O panorama partidário português está cheio de equívocos. Começam nos nomes das agremiações a que se chama partidos. Melhores do que montanha e planície, girondinos ou jacobinos, mas com enganos persistentes. O Chega, inteligentemente nomeado como se fosse um analgésico, não transporta no nome nada que o identifique com uma marca de pensamento. Estamos fartos e juntem-se a nós, os enfartados deste Portugal. O PSD nunca deveria ter deixado de ser PPD. Já o escrevi antes. O PS, social-democrata, copiou o socialismo dos franceses e italianos, mas já nem há repúblicas socialistas que se prezem. Socialista, diga-se, era comunista. A IL, não tem iniciativa e tende a ser mais libertária do que liberal, confundindo-se amiúde com a esquerda que devia combater. O PAN é uma espécie de união zoófila. O Livre é um conjunto de marxistas arrependidos que se quer fazer passar por liberal. Salvam-se, temos de ser justos, os comunistas do PCP que, mesmo assim, não deixam de se disfarçar de CDU e a aglomeração trotskista-maoista-marxista-leninista-estalinista-spartakista que se assume como Bloco, embora esfarelado, de Esquerda. É o que há. Quando se ouviu que o tempo já não seria de taticismos, só se vê tática e nada de estratégia. Quando a política parlamentar deveria ser praticada, como os resultados impuseram, em torno de consensos e soluções negociadas só se discute a durabilidade do governo e quem será o primeiro a derrubar o executivo. Quando precisamos de health in all policies, vamos ter politics muito pouco próprias para cardíacos. Vivemos e vamos continuar a viver no meio de equívocos, na confusão que há de aproveitar a poucos e prejudicar muitos.

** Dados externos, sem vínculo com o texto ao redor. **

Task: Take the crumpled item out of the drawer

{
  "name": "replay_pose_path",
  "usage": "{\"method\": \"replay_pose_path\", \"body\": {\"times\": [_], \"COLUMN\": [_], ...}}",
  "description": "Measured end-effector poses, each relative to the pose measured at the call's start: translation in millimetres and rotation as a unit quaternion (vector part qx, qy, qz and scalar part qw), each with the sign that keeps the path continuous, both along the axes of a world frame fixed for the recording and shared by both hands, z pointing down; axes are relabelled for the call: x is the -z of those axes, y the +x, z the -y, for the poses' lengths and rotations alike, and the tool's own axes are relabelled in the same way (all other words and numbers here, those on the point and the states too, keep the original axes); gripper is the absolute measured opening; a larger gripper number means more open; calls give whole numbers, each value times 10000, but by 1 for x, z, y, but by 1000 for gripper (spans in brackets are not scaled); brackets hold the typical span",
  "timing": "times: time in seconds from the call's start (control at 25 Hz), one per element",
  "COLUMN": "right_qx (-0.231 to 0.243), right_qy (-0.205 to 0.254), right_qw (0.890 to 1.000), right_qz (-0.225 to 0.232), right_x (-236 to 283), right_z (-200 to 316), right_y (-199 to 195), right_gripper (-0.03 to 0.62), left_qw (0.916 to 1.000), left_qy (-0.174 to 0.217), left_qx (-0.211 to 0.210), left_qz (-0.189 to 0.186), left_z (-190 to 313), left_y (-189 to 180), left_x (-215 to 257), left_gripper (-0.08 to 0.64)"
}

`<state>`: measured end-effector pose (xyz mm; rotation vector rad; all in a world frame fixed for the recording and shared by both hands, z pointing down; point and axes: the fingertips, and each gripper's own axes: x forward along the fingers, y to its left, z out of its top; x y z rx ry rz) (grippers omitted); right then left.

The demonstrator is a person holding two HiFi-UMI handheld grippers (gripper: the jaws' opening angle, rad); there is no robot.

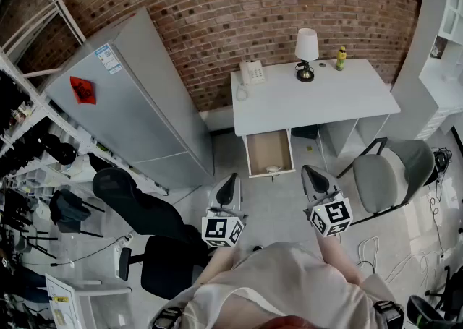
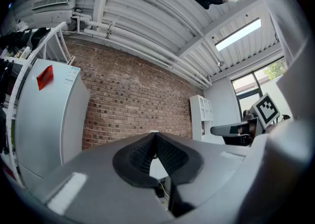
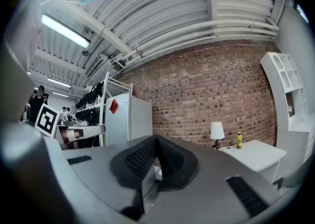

Há dias lembrei-me desta citação que encontrei num livro do Prof. Fernando Rosas (1). Espelha bem o que vamos ouvindo na grandiloquência das declarações dos políticos. Cito, “…temos uma doutrina e somos uma força. Como força compete-nos governar […]; como adeptos duma doutrina importa-nos ser intransigentes na defesa e na realização dos princípios que a constituem. Nestas circunstâncias não há acordos, nem transições, nem transigências possíveis.” Deve ter sido com esta inspiração que já se anunciam moções de rejeição de um governo que não se conhece, há quem desenhe linhas verdes cipriotas** ou paralelos 38 e se ameaça com votos contra um orçamento de estado que ainda não foi elaborado. Sábia antevisão do autor da citação, António de Oliveira Salazar, em 1932.

* Figuras de outros tempos, em que as funções tinham nomes que todos entendiam, mas que já não existem. Mas continua a haver quem empurre macas. E fazem falta. As macas e quem as empurre.
** Confesso que já me irritam as linhas vermelhas e há que dar oportunidade ao verde.

(1) in Fernando Rosas, Salazar e o Poder: A Arte de Saber Durar, Tinta da China, 2012.